▸ **What the exercise asks**:
Could the lines from the one containing "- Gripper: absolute" through the end of the material below be returned exactly, with nothing else?

▸ **Provided data**:
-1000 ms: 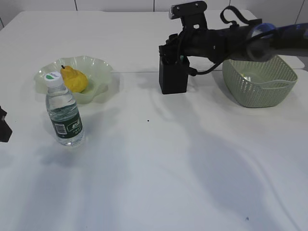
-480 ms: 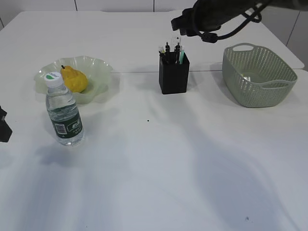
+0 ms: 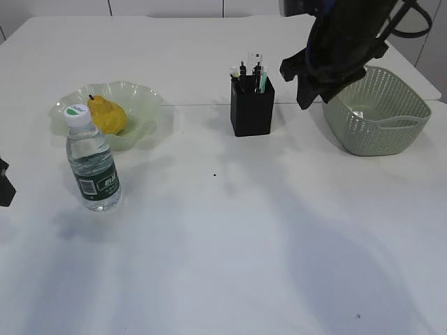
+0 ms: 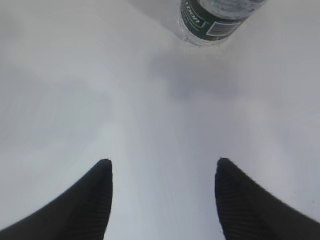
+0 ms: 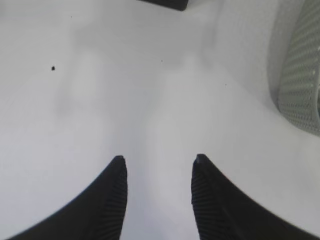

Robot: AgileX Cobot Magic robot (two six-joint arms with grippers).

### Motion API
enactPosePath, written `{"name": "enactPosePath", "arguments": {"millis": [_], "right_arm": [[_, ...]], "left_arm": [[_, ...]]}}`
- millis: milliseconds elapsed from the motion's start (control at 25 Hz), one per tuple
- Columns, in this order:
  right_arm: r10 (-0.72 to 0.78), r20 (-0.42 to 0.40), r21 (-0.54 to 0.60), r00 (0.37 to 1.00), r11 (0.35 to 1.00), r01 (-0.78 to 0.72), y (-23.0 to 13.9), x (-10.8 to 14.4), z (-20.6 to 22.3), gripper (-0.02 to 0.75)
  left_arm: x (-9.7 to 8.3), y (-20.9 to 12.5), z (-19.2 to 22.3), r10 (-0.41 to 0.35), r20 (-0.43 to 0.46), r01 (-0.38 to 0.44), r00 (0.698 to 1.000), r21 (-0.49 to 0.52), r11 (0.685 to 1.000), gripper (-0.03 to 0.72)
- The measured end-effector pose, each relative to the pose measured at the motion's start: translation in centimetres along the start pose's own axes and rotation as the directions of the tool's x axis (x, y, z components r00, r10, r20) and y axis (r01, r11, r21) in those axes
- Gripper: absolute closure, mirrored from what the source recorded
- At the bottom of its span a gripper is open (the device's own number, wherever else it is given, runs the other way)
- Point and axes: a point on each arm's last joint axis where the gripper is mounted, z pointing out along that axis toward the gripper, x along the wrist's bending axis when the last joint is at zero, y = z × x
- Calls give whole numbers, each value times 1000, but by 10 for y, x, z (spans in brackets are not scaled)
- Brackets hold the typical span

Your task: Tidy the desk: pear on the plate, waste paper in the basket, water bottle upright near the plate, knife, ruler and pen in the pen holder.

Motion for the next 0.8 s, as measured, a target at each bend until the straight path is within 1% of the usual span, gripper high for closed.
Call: {"name": "enactPosePath", "arguments": {"millis": [120,280,440,600,800], "right_arm": [[10,-7,13,1000,1000,-10,-3,-2,-6,418],[62,-9,26,998,998,-61,-17,-19,-14,418],[137,-17,75,990,988,-135,-45,-46,-14,418],[201,-21,85,979,976,-198,-77,-62,-24,418],[203,-22,109,979,974,-200,-114,-59,-31,418]], "left_arm": [[2,0,0,26,-25,-26,999,1,1000,232],[3,-2,0,37,-36,-36,999,20,999,232],[3,-4,0,38,-36,-36,999,45,998,232],[3,-5,0,36,-35,-34,999,59,998,232],[3,-8,0,30,-29,-28,999,94,995,232]]}}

▸ **Task answer**:
- Gripper: absolute closure, mirrored from what the source recorded
- At the bottom of its span a gripper is open (the device's own number, wherever else it is given, runs the other way)
- Point and axes: a point on each arm's last joint axis where the gripper is mounted, z pointing out along that axis toward the gripper, x along the wrist's bending axis when the last joint is at zero, y = z × x
- Calls give whole numbers, each value times 1000, but by 10 for y, x, z (spans in brackets are not scaled)
- Brackets hold the typical span

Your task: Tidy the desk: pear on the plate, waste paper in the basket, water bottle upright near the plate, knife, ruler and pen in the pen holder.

Motion for the next 0.8 s, as measured, a target at each bend until the straight path is within 1% of the usual span, gripper high for closed.
Call: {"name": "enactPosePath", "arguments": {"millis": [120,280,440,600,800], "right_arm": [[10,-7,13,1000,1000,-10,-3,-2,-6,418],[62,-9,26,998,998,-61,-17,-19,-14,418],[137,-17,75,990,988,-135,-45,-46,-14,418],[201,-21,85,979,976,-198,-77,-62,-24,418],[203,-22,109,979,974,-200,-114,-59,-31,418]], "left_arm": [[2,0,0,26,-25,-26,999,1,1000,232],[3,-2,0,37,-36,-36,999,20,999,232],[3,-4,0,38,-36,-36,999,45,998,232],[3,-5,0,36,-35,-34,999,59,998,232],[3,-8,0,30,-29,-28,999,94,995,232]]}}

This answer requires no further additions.